What the exercise asks – Given the material below, output exactly the lines from the line with "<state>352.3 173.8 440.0" to the line with "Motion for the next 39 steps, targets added", both ends included, and no other lines.

Provided entries –
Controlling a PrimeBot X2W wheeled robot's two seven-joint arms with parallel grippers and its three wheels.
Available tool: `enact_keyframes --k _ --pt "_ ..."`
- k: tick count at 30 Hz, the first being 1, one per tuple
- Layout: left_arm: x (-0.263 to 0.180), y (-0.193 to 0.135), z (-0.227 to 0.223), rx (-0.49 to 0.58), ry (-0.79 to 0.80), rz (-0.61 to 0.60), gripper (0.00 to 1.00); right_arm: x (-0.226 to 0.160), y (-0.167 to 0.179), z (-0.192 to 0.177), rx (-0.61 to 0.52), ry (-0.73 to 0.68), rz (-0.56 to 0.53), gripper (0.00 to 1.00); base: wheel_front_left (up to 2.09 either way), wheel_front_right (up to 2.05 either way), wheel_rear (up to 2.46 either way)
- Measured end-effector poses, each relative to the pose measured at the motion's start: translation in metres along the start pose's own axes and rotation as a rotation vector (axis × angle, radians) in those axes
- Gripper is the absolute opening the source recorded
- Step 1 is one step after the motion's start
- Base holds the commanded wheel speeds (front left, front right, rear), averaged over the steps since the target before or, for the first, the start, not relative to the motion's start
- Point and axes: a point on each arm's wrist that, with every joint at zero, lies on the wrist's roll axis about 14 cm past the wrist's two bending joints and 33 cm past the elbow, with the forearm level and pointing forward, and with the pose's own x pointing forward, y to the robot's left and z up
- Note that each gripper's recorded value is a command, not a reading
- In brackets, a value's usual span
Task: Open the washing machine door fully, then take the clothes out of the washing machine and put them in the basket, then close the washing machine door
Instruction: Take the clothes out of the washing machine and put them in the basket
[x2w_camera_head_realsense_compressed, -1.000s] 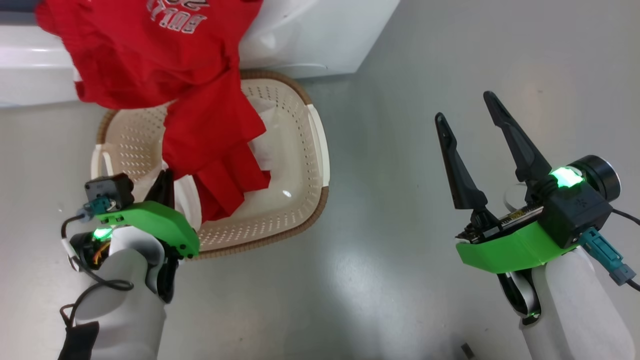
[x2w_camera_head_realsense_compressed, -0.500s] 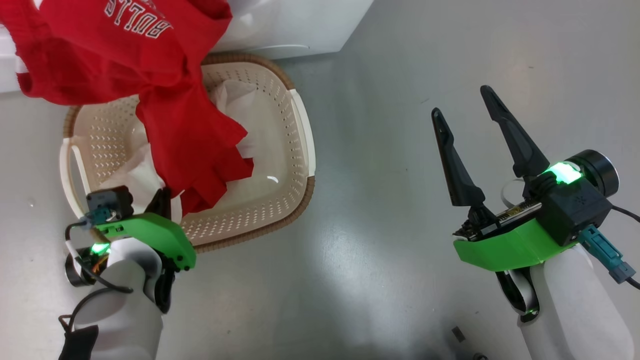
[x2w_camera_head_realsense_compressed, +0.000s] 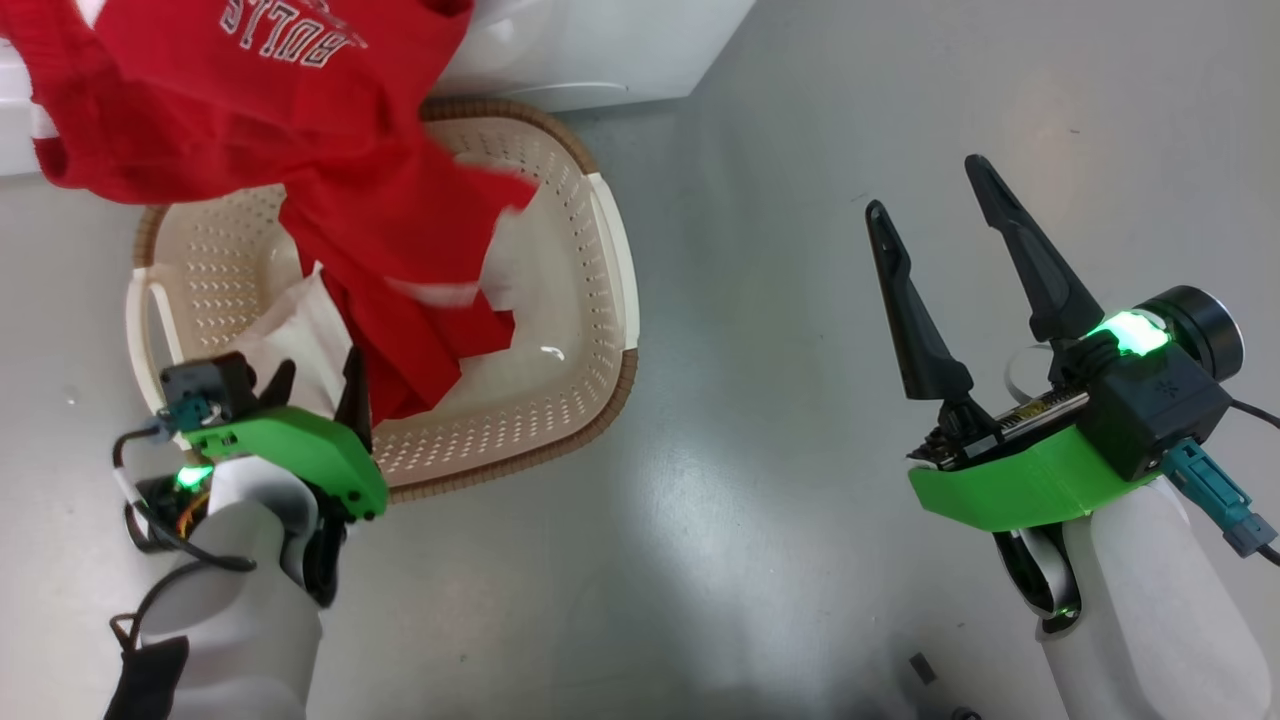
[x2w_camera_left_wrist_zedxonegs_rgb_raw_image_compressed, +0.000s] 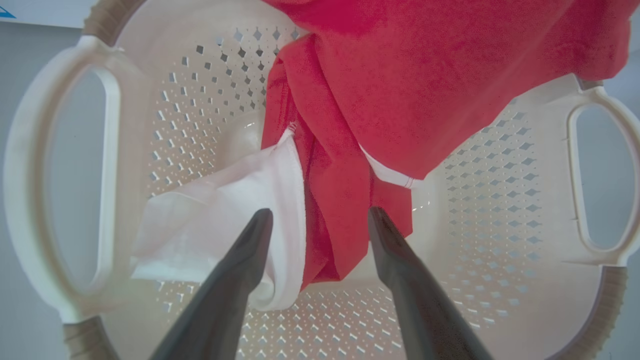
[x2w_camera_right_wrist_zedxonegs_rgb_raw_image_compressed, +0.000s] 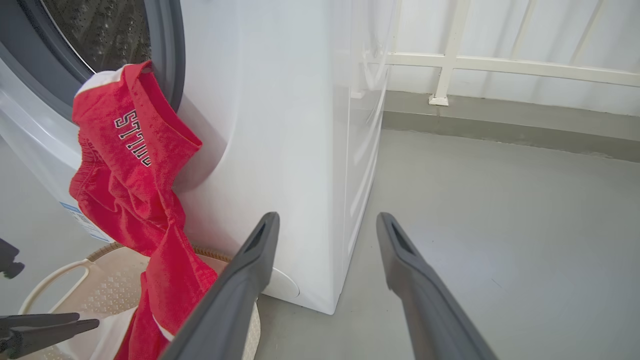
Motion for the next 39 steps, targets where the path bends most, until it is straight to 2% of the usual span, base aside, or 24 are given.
enact_keyframes --k 11,21,28,39 --pt "-0.008 -0.002 0.069 -0.022 -0.225 -0.039 1.0 0.004 0.007 0.007 0.008 -0.021 0.016 1.0 0.0 0.0 0.0" --pt "-0.043 -0.005 0.131 -0.054 -0.492 -0.074 1.0 0.002 0.01 0.016 0.008 -0.038 0.021 1.0 0.0 0.0 0.0" --pt "-0.072 -0.013 0.152 -0.03 -0.614 -0.102 1.0 0.0 0.01 0.021 0.005 -0.048 0.021 1.0 0.0 0.0 0.0" --pt "-0.114 -0.03 0.154 0.008 -0.71 -0.145 1.0 -0.003 0.01 0.021 0.008 -0.047 0.018 1.0 0.0 0.0 0.0"
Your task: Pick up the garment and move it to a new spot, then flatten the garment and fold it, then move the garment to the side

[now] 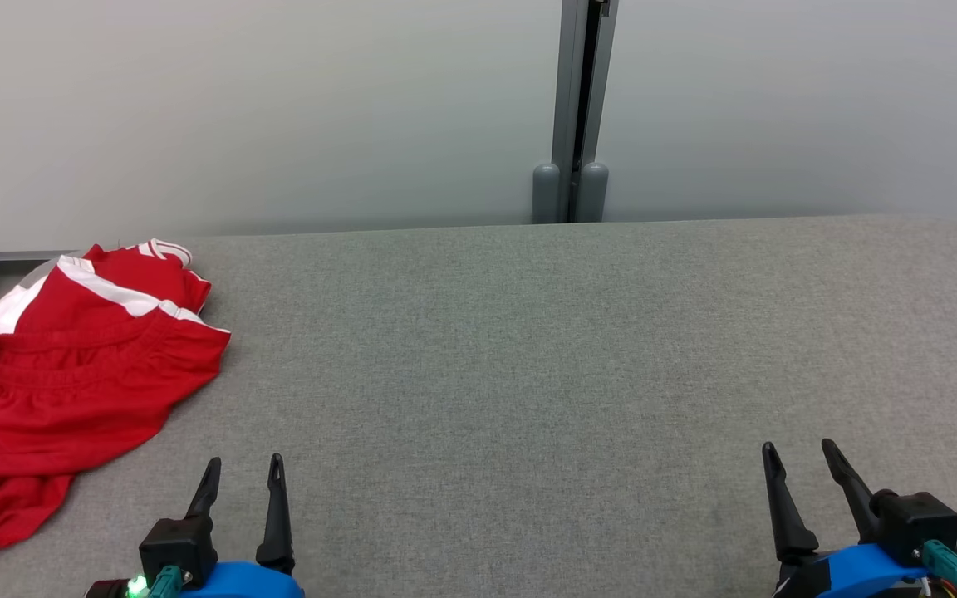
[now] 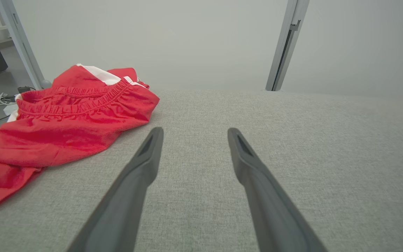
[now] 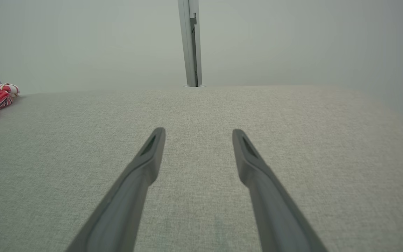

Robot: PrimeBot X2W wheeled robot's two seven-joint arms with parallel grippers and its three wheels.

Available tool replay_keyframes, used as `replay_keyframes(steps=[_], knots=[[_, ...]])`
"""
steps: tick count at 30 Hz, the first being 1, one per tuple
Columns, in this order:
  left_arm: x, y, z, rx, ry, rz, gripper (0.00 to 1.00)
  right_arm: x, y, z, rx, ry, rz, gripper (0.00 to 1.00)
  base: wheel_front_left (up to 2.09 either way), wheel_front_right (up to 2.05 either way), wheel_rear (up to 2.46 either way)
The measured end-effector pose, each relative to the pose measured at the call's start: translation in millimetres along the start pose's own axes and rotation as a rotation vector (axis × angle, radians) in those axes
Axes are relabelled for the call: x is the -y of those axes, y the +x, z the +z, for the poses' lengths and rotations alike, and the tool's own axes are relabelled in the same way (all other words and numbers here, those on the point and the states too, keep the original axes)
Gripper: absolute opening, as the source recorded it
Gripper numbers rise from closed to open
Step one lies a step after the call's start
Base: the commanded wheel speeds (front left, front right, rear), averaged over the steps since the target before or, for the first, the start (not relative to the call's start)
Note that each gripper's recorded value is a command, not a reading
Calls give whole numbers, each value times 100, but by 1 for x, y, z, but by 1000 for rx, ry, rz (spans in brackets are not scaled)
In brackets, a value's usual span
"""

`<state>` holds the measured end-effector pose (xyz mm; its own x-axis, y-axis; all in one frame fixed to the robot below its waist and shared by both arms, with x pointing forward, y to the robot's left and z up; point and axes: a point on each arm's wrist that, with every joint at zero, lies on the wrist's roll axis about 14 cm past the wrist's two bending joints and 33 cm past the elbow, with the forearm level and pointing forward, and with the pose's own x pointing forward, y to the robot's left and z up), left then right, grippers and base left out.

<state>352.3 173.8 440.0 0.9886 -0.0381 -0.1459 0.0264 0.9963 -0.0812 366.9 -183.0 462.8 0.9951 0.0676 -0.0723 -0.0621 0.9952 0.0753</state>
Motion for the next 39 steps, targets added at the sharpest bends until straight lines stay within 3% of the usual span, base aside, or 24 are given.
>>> replay_keyframes(steps=[12,17,28,39], knots=[[-2,-5,-6,-6,53,7,100,-3,1,-3,0,-62,10,100,0,0,0],[-10,-8,-6,-5,39,42,100,-19,6,-2,4,-40,56,100,0,0,0],[-67,-44,-7,12,-19,255,100,-96,28,-4,-5,-32,290,100,0,0,0],[-144,-129,-32,-42,-56,576,100,-205,39,-14,-30,-37,608,100,0,0,0]])
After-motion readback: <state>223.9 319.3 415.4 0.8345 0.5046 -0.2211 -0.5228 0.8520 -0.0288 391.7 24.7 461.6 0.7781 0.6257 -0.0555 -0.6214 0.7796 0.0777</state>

Task result –
<state>352.3 173.8 440.0 0.9886 -0.0381 -0.1459 0.0264 0.9963 -0.0812 366.9 -183.0 462.8 0.9951 0.0676 -0.0723 -0.0621 0.9952 0.0753</state>
Motion for the next 39 steps, targets added at the sharpest bends until straight lines stay within 3% of the usual span, base aside, or 24 are given.

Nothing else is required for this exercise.